=== TO DO ===
Repeat precisely the span of lines below that opens with the line containing "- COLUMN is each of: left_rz" and closes with the line containing "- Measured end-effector", both included.

Collection entries:
· · ·
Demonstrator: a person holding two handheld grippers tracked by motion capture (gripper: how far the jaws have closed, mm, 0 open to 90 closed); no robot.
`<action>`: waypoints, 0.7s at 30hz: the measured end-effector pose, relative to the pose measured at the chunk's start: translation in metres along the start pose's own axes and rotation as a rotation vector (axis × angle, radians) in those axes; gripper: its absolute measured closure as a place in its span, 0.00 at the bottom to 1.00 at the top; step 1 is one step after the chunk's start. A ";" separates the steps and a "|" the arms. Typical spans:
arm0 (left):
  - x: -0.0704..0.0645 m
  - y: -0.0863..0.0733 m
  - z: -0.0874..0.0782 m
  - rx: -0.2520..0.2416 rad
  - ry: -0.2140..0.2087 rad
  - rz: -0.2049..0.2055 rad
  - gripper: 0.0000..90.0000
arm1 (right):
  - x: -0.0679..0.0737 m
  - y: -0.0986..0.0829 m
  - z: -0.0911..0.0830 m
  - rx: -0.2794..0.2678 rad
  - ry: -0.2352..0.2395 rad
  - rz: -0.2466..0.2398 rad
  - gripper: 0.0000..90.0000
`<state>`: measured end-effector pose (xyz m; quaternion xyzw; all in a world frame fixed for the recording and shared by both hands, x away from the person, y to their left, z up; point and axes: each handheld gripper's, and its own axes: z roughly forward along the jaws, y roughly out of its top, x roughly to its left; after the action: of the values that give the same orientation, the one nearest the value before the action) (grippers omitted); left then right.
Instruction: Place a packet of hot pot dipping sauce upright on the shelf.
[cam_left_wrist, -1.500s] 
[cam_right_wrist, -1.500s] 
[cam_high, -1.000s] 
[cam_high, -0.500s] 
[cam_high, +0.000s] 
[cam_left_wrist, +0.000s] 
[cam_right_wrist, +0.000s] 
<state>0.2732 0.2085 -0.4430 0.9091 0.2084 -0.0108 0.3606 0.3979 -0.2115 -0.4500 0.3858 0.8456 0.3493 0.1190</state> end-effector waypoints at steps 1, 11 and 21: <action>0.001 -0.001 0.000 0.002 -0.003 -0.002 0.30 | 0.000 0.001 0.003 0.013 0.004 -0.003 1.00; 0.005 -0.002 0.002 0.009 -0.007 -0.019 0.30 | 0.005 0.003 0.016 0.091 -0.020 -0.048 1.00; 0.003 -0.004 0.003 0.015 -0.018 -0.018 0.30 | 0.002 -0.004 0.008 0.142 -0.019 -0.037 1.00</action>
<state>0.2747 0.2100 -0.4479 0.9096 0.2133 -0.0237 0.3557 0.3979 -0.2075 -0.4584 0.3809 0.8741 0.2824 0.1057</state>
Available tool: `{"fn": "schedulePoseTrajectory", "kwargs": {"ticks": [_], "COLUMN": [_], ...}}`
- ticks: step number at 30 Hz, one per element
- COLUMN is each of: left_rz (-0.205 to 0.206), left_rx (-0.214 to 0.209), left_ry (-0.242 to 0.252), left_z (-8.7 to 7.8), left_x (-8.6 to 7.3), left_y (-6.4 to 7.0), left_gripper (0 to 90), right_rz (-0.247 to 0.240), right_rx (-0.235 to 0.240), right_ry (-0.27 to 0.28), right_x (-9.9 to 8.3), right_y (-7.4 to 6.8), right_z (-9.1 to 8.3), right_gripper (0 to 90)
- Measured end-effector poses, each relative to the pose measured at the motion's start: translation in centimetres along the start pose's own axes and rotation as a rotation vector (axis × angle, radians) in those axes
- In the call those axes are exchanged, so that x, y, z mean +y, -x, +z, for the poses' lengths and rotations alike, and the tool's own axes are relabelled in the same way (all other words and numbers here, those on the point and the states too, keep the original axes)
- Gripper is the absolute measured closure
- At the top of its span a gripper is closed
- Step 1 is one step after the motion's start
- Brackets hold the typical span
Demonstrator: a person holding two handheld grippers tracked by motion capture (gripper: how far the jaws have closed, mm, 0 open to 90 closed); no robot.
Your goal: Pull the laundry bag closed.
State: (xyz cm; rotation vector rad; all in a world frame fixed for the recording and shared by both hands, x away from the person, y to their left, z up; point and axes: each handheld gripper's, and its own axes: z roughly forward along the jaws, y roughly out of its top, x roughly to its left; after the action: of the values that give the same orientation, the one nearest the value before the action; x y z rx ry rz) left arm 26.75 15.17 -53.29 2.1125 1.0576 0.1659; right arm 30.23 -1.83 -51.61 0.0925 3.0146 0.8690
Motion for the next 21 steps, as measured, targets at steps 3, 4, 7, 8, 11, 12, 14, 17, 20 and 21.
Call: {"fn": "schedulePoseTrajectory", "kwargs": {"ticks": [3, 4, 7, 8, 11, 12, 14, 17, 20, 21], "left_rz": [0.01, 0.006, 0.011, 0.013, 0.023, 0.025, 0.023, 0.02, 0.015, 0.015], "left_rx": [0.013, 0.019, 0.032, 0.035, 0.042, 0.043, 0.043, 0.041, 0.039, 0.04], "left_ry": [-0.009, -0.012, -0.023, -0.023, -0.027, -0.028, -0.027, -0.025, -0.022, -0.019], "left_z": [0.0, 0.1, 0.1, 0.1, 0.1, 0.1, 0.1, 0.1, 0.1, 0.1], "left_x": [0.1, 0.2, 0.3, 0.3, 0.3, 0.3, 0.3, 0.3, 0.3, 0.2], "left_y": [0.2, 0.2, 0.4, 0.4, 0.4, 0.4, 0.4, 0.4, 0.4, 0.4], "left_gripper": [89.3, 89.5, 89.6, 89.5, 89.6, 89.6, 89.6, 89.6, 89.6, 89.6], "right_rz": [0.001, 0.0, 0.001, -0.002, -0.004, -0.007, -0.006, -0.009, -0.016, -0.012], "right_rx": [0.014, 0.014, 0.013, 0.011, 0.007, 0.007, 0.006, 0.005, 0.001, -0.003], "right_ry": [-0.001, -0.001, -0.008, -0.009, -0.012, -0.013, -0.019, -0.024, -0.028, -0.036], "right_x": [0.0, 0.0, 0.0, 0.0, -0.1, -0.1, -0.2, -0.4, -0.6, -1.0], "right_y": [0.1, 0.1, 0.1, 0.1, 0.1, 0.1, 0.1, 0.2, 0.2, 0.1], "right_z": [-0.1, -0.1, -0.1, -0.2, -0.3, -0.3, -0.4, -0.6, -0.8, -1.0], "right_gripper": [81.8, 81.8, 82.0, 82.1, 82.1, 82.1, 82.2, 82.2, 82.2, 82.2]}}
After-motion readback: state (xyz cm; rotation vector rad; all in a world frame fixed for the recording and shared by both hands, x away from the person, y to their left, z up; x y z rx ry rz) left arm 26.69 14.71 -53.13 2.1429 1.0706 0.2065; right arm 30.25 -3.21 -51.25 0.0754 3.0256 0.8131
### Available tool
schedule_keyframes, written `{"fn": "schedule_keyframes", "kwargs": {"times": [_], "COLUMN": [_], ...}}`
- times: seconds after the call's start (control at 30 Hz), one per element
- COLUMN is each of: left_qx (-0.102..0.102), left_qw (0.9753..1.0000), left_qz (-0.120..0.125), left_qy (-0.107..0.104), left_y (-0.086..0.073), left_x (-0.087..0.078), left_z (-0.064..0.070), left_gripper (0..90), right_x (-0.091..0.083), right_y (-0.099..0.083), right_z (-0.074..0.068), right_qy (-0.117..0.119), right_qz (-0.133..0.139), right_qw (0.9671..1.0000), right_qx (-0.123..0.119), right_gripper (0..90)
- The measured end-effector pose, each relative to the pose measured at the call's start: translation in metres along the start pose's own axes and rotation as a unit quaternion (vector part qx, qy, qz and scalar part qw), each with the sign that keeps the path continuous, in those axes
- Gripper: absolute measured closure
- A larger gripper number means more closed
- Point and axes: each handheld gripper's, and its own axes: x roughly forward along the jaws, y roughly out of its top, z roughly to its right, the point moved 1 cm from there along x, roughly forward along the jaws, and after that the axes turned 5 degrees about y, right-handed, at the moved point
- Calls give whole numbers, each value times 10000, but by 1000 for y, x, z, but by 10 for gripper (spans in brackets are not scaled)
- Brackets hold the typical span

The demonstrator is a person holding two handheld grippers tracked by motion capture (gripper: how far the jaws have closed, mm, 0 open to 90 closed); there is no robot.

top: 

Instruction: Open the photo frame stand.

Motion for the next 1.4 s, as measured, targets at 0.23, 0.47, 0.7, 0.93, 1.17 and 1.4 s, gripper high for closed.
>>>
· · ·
=== SOLVED PROBLEM ===
- COLUMN is each of: left_rz (-0.205 to 0.206), left_rx (-0.214 to 0.209), left_ry (-0.242 to 0.252), left_z (-8.7 to 7.8), left_x (-8.6 to 7.3), left_y (-6.4 to 7.0), left_gripper (0 to 90), right_rz (-0.247 to 0.240), right_rx (-0.235 to 0.240), right_ry (-0.27 to 0.28), right_x (-9.9 to 8.3), right_y (-7.4 to 6.8), right_z (-9.1 to 8.3), right_gripper (0 to 90)
- Measured end-effector poses, each relative to the pose measured at the motion's start: translation in centimetres along the start pose's own axes and rotation as a rotation vector (axis × angle, radians) in those axes

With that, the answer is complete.